Neutralisation potential of IgG4 based therapeutic IFNβ-ADA. (a) “Neutralisation (%)” is the percentage based obtained on densitometry analysis immunoblot as shown in Fig. 3b assessing IFNβ-induced MxA neutralisation by RRMS ADA + ve plasma samples with and without IgG4 relative to “IFNβ” only category. The percentage indicates the difference in the neutralisation potential of IgG4 depleted plasma compared to its respective non-depleted fraction. (b) Immunoblot exhibits variable differences in the potency of ADA positive plasma samples with and without IFNβ-specific IgG4 to neutralise IFNβ-induced MxA protein levels in THP-1 cells.

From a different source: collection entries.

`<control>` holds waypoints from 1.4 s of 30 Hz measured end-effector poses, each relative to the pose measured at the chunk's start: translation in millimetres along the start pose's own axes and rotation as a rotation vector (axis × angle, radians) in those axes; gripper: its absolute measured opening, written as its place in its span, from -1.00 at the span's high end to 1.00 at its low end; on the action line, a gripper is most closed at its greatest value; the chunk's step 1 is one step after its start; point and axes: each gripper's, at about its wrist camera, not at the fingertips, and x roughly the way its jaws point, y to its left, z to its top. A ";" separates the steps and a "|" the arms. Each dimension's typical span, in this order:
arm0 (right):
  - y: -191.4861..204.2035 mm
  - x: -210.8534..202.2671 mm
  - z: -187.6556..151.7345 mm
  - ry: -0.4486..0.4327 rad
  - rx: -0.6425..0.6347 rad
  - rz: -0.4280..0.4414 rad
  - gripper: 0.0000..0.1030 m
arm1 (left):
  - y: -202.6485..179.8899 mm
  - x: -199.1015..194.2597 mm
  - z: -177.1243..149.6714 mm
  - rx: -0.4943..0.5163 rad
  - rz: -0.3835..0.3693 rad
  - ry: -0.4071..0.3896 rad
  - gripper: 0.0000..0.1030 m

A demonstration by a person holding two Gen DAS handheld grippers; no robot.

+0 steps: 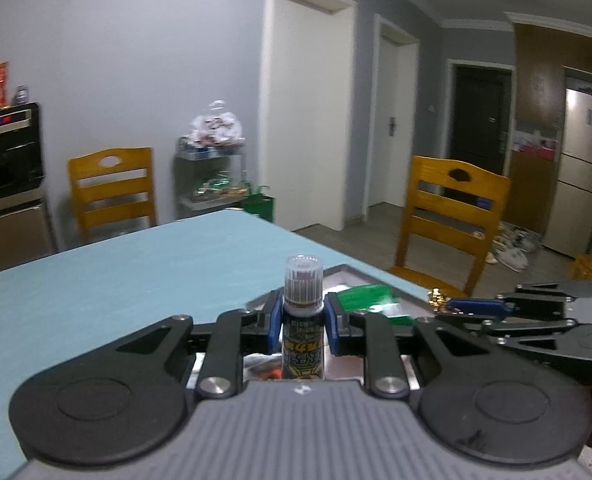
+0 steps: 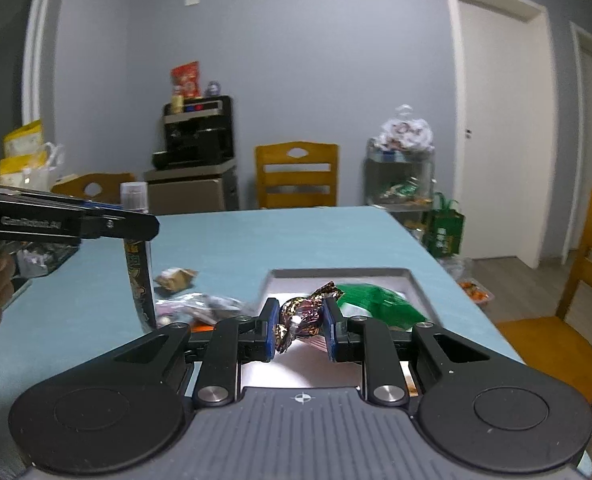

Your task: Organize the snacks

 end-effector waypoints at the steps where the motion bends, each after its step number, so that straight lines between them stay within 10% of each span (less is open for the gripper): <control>1: -5.5 -1.1 -2.1 0.002 0.010 -0.009 0.52 | -7.9 3.7 1.7 0.008 -0.015 0.005 0.63; 20: -60.9 -4.5 -32.0 0.024 0.075 -0.009 0.52 | -108.0 65.6 9.8 0.135 -0.166 0.105 0.69; 42: -84.1 1.2 -40.3 0.018 0.117 -0.010 0.52 | -108.6 78.2 7.7 0.156 -0.199 0.173 0.83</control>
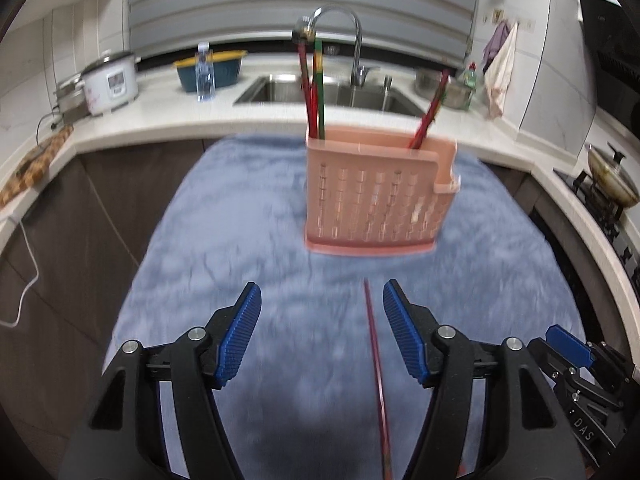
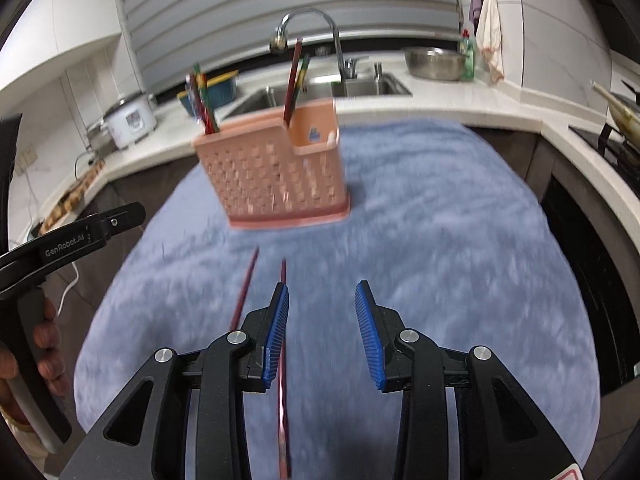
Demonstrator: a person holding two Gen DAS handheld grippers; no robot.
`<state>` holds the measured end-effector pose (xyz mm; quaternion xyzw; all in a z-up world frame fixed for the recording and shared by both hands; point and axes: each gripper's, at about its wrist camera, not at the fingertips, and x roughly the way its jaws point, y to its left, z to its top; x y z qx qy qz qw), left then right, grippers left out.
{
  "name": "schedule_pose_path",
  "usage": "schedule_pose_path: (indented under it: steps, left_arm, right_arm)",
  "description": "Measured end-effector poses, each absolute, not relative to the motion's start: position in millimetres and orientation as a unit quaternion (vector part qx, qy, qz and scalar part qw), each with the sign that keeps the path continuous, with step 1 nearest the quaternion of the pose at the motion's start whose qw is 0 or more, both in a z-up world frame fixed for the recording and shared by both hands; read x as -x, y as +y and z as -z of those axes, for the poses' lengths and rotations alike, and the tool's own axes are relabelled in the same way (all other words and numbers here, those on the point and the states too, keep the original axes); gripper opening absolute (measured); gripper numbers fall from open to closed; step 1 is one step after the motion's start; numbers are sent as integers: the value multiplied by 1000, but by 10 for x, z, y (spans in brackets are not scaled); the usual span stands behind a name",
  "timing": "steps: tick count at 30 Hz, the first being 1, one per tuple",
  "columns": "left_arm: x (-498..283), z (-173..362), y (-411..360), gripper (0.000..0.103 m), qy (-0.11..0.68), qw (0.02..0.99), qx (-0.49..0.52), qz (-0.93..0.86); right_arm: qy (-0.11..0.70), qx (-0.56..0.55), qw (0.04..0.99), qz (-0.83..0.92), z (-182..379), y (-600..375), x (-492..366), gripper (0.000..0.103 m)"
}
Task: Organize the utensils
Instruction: 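Move both open tools back to the last two red chopsticks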
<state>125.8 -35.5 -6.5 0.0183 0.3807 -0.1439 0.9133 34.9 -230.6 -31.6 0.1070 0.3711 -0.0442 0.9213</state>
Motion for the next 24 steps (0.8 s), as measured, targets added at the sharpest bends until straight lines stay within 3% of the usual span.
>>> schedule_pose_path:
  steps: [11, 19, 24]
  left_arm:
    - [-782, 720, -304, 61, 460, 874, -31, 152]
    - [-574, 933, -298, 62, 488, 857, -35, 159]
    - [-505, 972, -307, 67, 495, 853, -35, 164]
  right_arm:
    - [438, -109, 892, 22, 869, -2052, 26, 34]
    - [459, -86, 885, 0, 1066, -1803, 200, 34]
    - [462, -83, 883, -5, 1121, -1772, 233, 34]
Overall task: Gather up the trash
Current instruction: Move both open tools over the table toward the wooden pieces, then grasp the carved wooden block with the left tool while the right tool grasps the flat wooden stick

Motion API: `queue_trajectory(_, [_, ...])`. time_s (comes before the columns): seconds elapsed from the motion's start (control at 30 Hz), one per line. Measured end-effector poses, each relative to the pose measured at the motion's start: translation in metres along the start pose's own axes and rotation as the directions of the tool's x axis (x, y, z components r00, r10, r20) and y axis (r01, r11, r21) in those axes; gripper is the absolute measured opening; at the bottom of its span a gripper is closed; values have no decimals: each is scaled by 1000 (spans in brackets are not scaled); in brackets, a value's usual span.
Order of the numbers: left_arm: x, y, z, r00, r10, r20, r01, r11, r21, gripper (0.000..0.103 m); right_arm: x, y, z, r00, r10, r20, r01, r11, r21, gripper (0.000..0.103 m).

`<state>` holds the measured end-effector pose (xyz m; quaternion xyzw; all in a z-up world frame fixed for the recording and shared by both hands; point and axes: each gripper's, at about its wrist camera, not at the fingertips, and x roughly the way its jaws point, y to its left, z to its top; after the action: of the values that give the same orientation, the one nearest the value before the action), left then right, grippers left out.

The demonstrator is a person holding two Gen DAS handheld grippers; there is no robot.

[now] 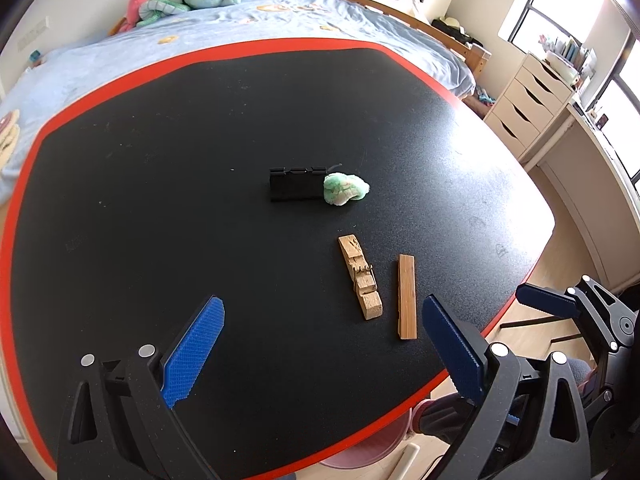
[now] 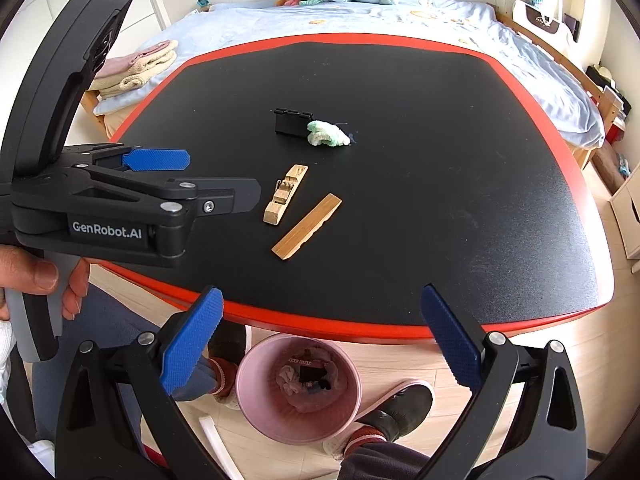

Therapeutic IFNβ (100U Rebif) pre-incubated with diluted of plasma from 8 RRMS ADA + ve samples (1:1000 — D3, D10, D13, D14, D15 and 1:10 — D28, D30) with (Pre) and without (Post) IgG4 for 1 hour at 37 °C was added to THP-1 cells for 18 hours. Proteins from whole cell lysates of these cells for each category were electrophoretically (SDS–PAGE) separated and probed for human MxA. β-Actin probed for all the samples served as loading controls. “Ctrl” indicates cell lysates prepared from cells without any treatment and “IFNβ” indicate lysates from cells treated with 100U Rebif only. The images are representatives of three independent experiments.

Figure 4

IFNβ-specific ADA cross reacts and neutralises endogenous IFNβ-induced bioactivity. (a) Bioactivity of endogenous IFNβ was assessed by triggering IFNβ induced MxA by TLR4/3 (LPS — 1 μg/ml)/(poly(I:C) — 10 μg/ml) activation. Cross reactivity of ADA to endogenous IFNβ was studied by investigating whether ADA were able to block or inhibit the induction of MxA in this system. (b) Immunoblot image shows MxA protein levels induced by LPS and poly(I:C) (LPS + PIC) stimulation for 24 hours in THP-1 cells. Induction of MxA is as a result of endogenous Type 1 interferons, including IFNβ triggered by LPS + PIC. The immunoblot also indicates the changes in the level of induced MxA when the cells were co-incubated with 1:10 dilution of plasma samples from 8 RRMS ADA + ve (D3, D10, D13, D14, D15, D28, D29 and D30) individuals along with LPS + PIC. Proteins from whole cell lysates for each category were electrophoretically (SDS–PAGE) separated and probed for human MxA. β-Actin probed for all the samples served as loading controls. “Ctrl” indicates cell lysates prepared from cells without any treatment and “LPS + PIC” indicates lysates from cells treated with LPS + PIC only. “Neutralisation (%)” is the percentage (densitometric analysis) of LPS + PIC induced MxA neutralised by RRMS ADA + ve plasma samples relative to “LPS + PIC” only category. Immunoblot shown here is a representative of three independent experiments.

Figure 5

Therapeutic ADA-IFNβ immune complex activates complement system. (a) Ag[IFNβ]:Ab[ADA] ratio (IFNβ:ADA) at which immune complexes (IC) were formed by incubating IFNβ with serum containing ADA for 1 hour at 37 °C (n = 2). Graphs indicate the levels of ADA-IFNβ immune complexes bound to C1q (b and c) and subsequent changes in the level of C3a (d and e) in 8 RRMS ADA + ve (D3, D10, D13, D14, D15, D28, D29 and D30) serum samples. Statistical analyses include t-test and ANOVA. ^⁎p = 0.0180 (t-test paired); ^⁎⁎p < 0.0001 (t-test paired); ^#p < 0.0001 (ANOVA); n = 8. The data point in each graph is a mean with standard deviation of triplicate measurements and is a representative of three independent experiments.